• INFORMATION SHOWN
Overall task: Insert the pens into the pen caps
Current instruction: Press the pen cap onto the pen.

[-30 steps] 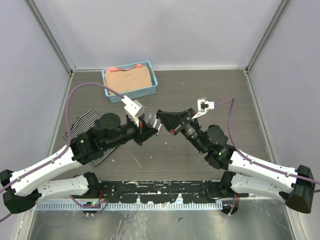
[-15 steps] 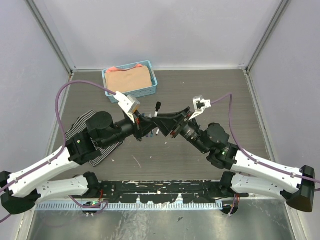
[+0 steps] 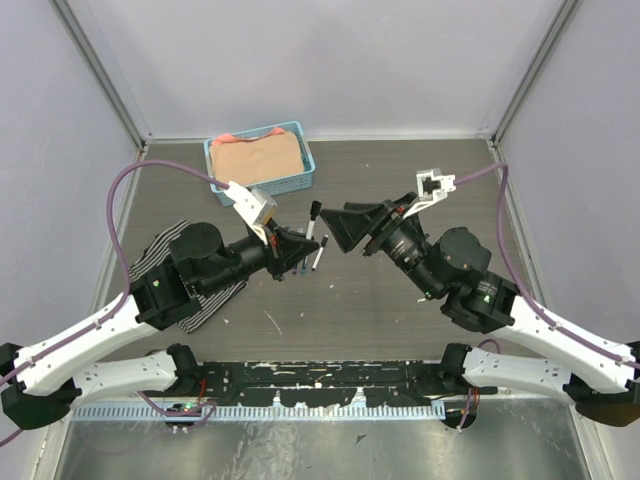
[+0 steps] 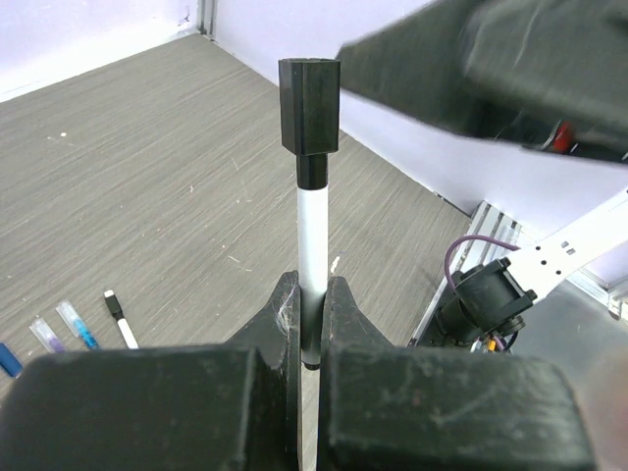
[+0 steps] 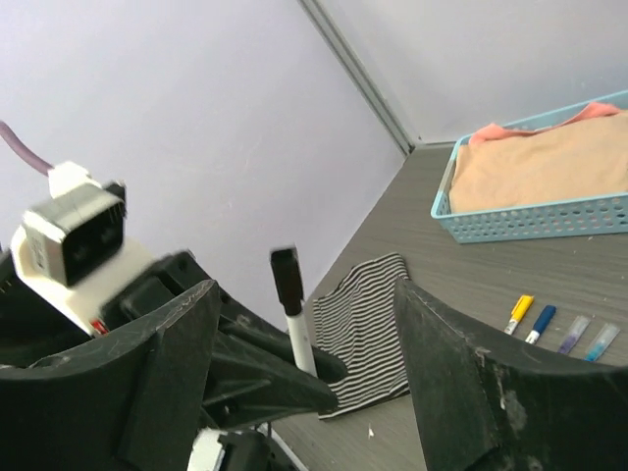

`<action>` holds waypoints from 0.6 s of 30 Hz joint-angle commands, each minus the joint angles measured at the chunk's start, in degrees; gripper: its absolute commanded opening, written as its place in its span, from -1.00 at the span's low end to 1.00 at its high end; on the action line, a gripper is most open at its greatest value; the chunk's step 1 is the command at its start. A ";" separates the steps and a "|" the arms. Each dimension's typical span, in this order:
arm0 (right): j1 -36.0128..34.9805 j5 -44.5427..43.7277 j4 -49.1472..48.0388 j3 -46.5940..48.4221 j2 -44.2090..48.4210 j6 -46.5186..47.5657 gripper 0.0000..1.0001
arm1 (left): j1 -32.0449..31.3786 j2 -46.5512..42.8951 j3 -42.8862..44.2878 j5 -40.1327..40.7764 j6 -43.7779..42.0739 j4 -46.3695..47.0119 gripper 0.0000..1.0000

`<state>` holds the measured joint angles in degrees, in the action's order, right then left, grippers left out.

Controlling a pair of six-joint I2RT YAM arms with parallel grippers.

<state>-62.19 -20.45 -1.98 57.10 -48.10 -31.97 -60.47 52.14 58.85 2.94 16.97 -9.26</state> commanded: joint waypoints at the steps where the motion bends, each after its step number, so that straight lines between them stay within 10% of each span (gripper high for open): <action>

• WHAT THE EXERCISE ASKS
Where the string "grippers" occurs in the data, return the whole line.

• TASK OUTPUT
`<state>` holds the measured joint angles in degrees, in the action's order, right then left, grippers left out.
Controlling a pair of six-joint I2RT YAM arms with parallel grippers.

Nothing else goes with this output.